* _Directions_
Count every line in the data that contains the word "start", then report that number alone.

* _Data shown_
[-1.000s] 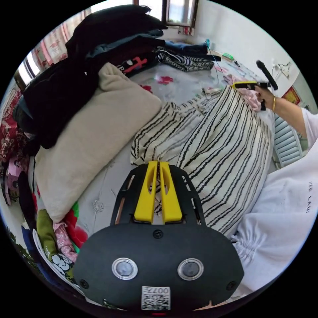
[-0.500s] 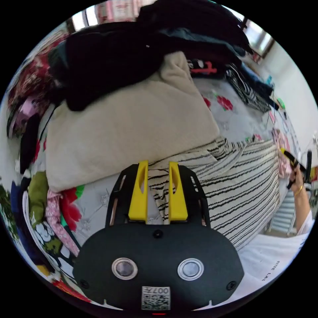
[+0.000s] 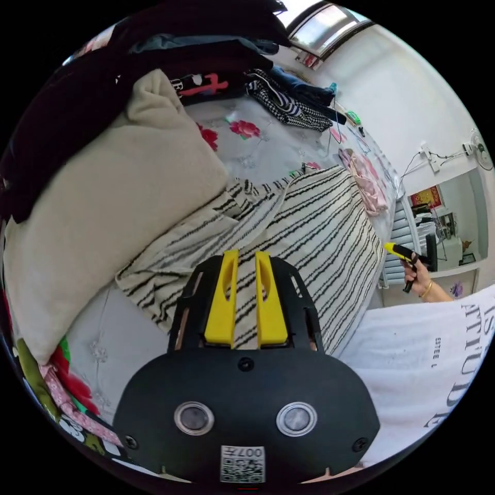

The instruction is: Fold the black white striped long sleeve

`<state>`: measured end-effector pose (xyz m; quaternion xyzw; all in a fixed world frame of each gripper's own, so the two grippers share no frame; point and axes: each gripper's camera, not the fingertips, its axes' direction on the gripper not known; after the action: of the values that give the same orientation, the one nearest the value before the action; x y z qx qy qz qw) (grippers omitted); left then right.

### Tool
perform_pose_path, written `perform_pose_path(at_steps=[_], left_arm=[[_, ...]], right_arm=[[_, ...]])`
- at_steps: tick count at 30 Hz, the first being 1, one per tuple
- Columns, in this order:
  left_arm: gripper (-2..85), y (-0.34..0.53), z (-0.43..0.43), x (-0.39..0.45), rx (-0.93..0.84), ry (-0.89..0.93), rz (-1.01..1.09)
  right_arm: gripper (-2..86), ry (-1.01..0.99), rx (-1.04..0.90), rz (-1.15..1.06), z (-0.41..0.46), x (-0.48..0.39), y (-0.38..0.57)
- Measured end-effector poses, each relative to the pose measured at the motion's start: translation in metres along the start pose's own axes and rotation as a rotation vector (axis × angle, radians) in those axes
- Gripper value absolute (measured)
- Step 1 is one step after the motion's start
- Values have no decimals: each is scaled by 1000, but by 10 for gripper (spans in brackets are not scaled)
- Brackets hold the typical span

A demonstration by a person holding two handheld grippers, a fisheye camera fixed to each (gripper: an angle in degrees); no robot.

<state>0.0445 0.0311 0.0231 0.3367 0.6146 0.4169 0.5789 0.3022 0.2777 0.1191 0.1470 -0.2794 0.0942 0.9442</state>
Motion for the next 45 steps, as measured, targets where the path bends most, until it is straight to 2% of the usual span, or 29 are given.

* _Reply to the task_
2